22.朝のひととき
慌ただしさも一段落したので、更新はできるだけかかさず、毎日できるようにしていきたいと思います。
どうしても更新できない時もあるかと思いますので、その時はごめんなさいです。。。
「9時に磯って約束だったけど、カイリ兄が帰って来たって電話をくれたから、こっちへ来たんだ。そしたら、ナナカが熱を出してるって言うから、どうしたのかと思ったよ。
朝飯出来たって。
カイリ兄は下にもう降りたよ」
「うん、わかった。着替えたら行くね」
「お先」
立ち去り際、りん、と爽やかな音が響いた。
ナナカは、急ぎ、身支度をした。
昨日の夜、あんなに寒気がして、頭が痛かったのが嘘のように、体は軽くすっきりしている。
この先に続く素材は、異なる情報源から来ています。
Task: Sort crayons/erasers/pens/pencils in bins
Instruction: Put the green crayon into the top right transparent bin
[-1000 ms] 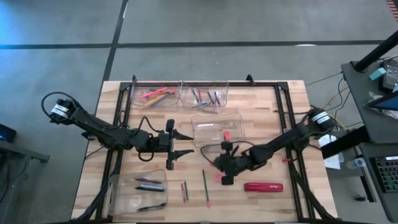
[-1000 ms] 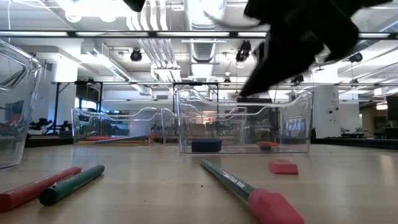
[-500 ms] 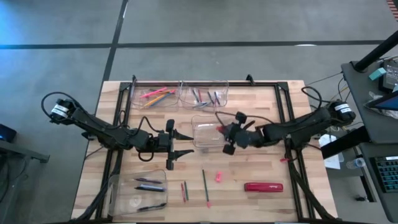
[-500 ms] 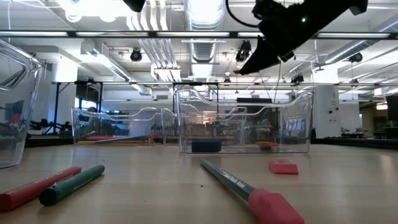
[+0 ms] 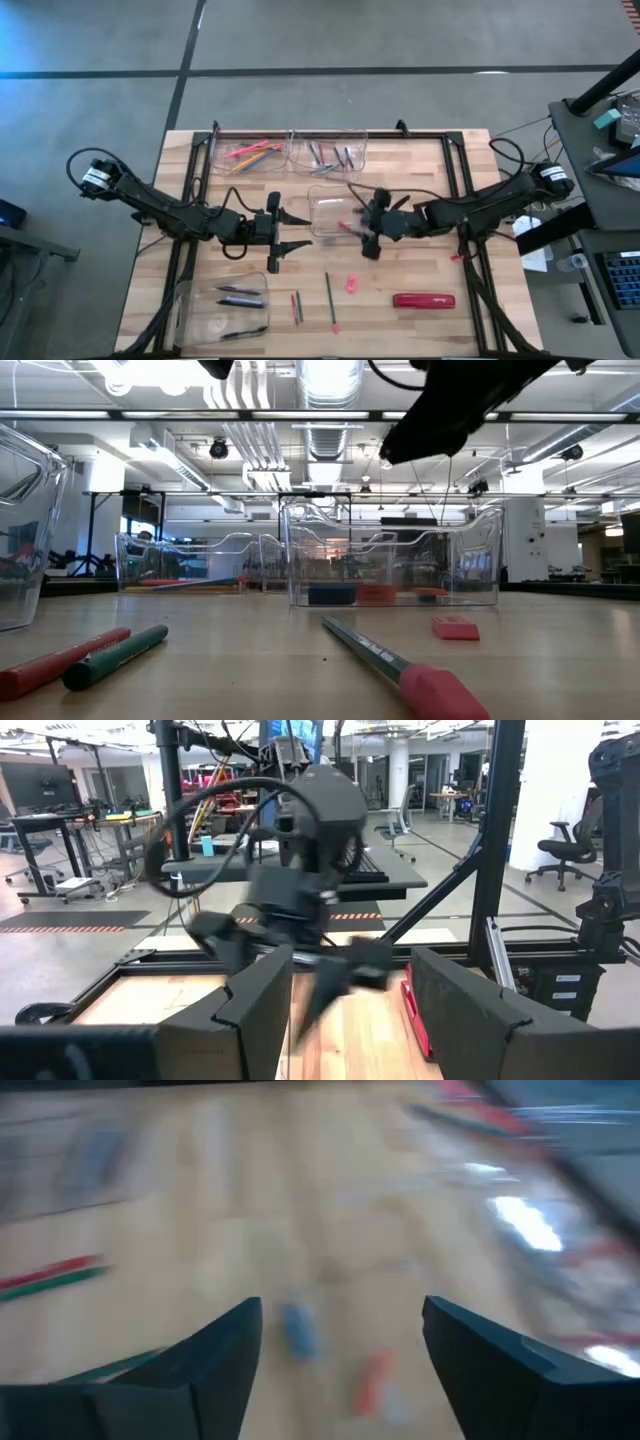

ドアを開けると、落としたてのコーヒーの香りが2階まで漂っていた。
階下で母が、朝食の支度をしてくれているのだろう。
今まで、蒼田家はインスタントだったが、最近両親がコーヒーメーカーを買い、ナナカも真似して飲むようになった。この香り。気持ちがしゃきっとする。ほんのちょっぴり、お上品で大人の気分になる。
1階から、母の、いつもより数段高い声がする。
「ヒイロくん、よく来たわねえ、久しぶり。
カイちゃんがいなくても、ナナの所に遊びに来てね。
それにしても、どんどんいい男になっていくわねえ。
10年後が楽しみだわ、うふっ。
カイちゃんもパパに似て、どんどんいい男になってくけどね」
朝から、母はテンションが高い。
ナナカは、この母をちょっとだけ、変だと思っている。
ただ、十分にナナカもその血を引いていることに、本人は気付いていない。
そして、母は、変なだけでなく、祖母の血を引いているだけあって、どこか得体のしれないところもあった。
母は、カイリの帰省とヒイロが来たことが、ダブルで嬉しそうだった。
(全く、ママったらさあ、ナナカの所じゃなくって、自分に会いに来て欲しいの、ミエミエ!)
やっぱりおばちゃんの飯は、おいしい! とヒイロが喜びの声を上げているのが聞こえた。
「おはよう!」
ナナカは、勢いよくダイニングへ入り、カイリの目の前の自分の席に着いた。カイリの隣にはヒイロが座っている。
「まあ、おはよう、ナナちゃん。もう大丈夫なの?」
母は、キッチンから、心配そうにナナカを見た。
「うん、ありがとう。心配かけてごめんね、もう熱もないよ」
「そう、良かったわ」
「うん」
ナナカは、元気になったことをアピールするように、母へ笑顔でそう言い、兄のカイリを見た。
「おはよ」
低く、響く声で、ちょっと微笑むその顔は、まさしく大好きで自慢の兄、カイリだった。
ナナカの顔は、ぱっと輝いた。
「お兄ちゃん、お帰り!!」
久しぶりのカイリは、都会の生活で前より洗練されたように見えた。
明るくなった髪の色のせいだろうか。
整った顔立ちに、すっきりとした目元。ゴールデンウィークに会った時よりも、日焼けして、黒くなっていた。妹の自分が言うのもなんだけど、カイリはとっても素敵だった。
「ナナカ、ヒイロから聞いたぞ」
カイリの声は、低く落ち着いている。
「うん……ごめんなさい」
ナナカは、しょぼんとした。
足がもじもじしてしまう。
「危ない目に合ったらどうするんだよ? この時期は、観光客の男どもも多い。
みんな、夜中うろうろしてるんだから、遊ばれて泣いたって知らないぞ」
そういう危険もある。
夏に入ってから、海やプールに遊びに行って、見知らぬ男達に何度も声をかけられた。
ナナカとしては、友達と楽しく遊んでいるところをしつこく話かけられて、うんざりだった。
でも、友人の中には、ちょっとかっこいいと話に乗ったフリをする子もいたりする。今の所、さすがに付いて行ったりする子はいないけど、中にはもしかしたら悪い人だっているかもしれない。
ヒイロも、カイリの隣の席で、腕を組んでいかめしい顔を作って頷いている。
「今回ばっかりは、本当に反省してるよ」
「今回だけじゃ済まないだろ。あんまり、後先考えずに危ない真似ばっかするなよ」
そう言うと、カイリはおもむろに右腕を伸ばし、下を向いたナナカの頭をがしがしと掻き混ぜた。
読んでくださってありがとうございました。
蒼田家は優雅な朝食タイムでうらやましいです。
私は、朝は戦場! 時間との闘いです。